● **Task requirements**
Write out the data exactly as given, dropping every picture.

━━ Data

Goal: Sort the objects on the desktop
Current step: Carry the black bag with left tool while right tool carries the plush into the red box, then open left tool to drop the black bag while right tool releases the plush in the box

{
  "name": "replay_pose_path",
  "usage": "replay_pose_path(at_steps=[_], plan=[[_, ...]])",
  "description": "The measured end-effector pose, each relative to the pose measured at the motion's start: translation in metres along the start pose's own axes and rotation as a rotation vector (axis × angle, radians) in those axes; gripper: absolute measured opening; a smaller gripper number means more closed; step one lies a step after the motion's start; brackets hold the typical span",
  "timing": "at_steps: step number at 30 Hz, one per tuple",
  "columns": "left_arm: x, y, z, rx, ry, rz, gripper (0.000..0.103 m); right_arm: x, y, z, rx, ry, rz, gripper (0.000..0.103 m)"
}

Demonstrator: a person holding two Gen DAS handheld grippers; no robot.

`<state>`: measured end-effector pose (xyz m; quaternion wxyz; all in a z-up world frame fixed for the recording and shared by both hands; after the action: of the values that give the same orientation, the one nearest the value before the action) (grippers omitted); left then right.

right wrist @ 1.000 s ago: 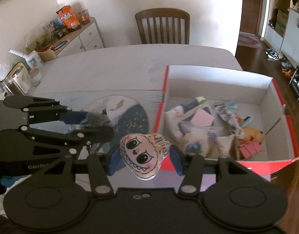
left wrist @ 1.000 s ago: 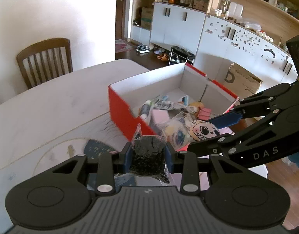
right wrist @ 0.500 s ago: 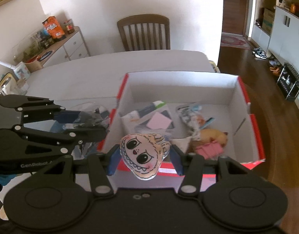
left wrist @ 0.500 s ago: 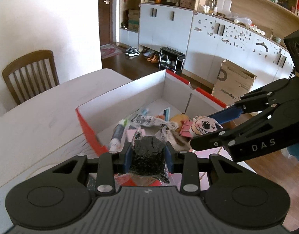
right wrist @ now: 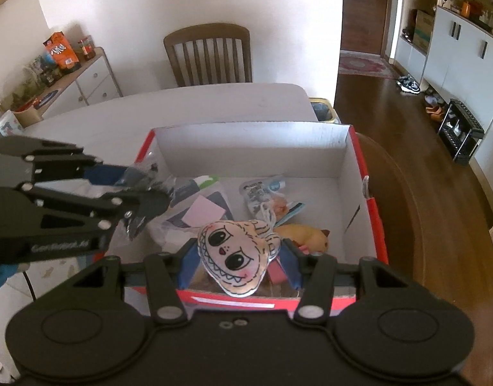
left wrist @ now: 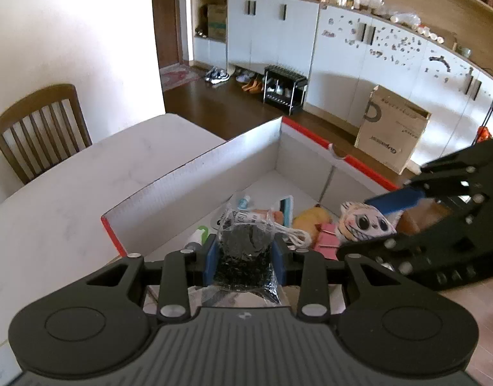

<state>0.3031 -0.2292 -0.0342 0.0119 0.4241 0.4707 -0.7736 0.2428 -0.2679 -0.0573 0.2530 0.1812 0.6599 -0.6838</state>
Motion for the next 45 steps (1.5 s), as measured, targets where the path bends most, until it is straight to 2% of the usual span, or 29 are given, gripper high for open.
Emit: replay_pose_path(at_steps=[7, 13, 25, 35, 41, 45], plan=[[-0.004, 0.038, -0.012, -0.013, -0.014, -0.059, 0.033, 0.0, 0.023, -0.001, 0.007, -0.017, -0.027, 0.053], [-0.001, 0.054, -0.019, -0.019, -0.02, -0.098, 0.033, 0.003, 0.042, -0.004, 0.018, -0.035, -0.047, 0.053], [0.011, 0.071, -0.034, -0.03, -0.056, -0.155, 0.033, 0.012, 0.068, -0.01, 0.017, -0.073, -0.082, 0.053], [0.017, 0.073, -0.037, -0.021, -0.074, -0.171, 0.035, 0.019, 0.078, -0.01, 0.018, -0.064, -0.106, 0.054], [0.017, 0.07, -0.032, -0.013, -0.07, -0.166, 0.043, 0.021, 0.078, -0.009, 0.004, -0.05, -0.111, 0.058], [0.017, 0.062, -0.028, -0.013, -0.068, -0.141, 0.06, 0.021, 0.073, -0.007, -0.006, -0.041, -0.106, 0.065]])
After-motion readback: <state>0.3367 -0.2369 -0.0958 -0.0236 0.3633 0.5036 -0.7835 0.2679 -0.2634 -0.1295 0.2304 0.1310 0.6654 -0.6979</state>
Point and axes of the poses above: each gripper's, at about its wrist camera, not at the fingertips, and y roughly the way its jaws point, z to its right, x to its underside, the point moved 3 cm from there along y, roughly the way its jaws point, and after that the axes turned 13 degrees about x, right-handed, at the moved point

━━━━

● **Response to this task**
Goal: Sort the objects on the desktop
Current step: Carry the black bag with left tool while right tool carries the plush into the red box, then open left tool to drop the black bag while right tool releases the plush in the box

{
  "name": "replay_pose_path",
  "usage": "replay_pose_path(at_steps=[_], plan=[[_, ...]])",
  "description": "The measured end-effector pose, each relative to the pose measured at the motion's start: translation in metres along the start pose's own axes and rotation as a rotation vector (axis × angle, radians) in those axes; gripper: absolute measured opening; a smaller gripper number means more closed; step one lies a step after the motion's start; brackets hold the typical span",
  "timing": "at_steps: step number at 30 Hz, one per tuple",
  "columns": "left_arm: x, y, z, rx, ry, rz, gripper (0.000..0.103 m); right_arm: x, y, z, rx, ry, rz, gripper (0.000..0.103 m)"
}

Demonstrator: a person holding two Gen DAS handheld grippers; no robot.

`<state>`: measured end-effector pose (xyz m; quaternion wxyz; all in a z-up world frame fixed for the recording and shared by both hands; after the action: of the values that give the same orientation, the one nearest the value before the action) (grippers omitted); left then right.

right wrist @ 1.000 s ago: 
left wrist @ 1.000 s ago: 
right wrist @ 0.500 s ago: 
left wrist @ 0.500 s ago: 
right wrist @ now: 
left wrist @ now: 

<state>0.3031 -0.2292 -0.0342 0.0119 0.4241 0.4707 -0.7736 0.2428 -0.2679 -0.0573 0.2530 0.1812 0.6599 -0.6838</state>
Motion for the next 45 steps (1.5 s), as measured, targets where the path bends most, until it is straight to 2% of the usual span, or 29 are given, gripper high for open.
Emit: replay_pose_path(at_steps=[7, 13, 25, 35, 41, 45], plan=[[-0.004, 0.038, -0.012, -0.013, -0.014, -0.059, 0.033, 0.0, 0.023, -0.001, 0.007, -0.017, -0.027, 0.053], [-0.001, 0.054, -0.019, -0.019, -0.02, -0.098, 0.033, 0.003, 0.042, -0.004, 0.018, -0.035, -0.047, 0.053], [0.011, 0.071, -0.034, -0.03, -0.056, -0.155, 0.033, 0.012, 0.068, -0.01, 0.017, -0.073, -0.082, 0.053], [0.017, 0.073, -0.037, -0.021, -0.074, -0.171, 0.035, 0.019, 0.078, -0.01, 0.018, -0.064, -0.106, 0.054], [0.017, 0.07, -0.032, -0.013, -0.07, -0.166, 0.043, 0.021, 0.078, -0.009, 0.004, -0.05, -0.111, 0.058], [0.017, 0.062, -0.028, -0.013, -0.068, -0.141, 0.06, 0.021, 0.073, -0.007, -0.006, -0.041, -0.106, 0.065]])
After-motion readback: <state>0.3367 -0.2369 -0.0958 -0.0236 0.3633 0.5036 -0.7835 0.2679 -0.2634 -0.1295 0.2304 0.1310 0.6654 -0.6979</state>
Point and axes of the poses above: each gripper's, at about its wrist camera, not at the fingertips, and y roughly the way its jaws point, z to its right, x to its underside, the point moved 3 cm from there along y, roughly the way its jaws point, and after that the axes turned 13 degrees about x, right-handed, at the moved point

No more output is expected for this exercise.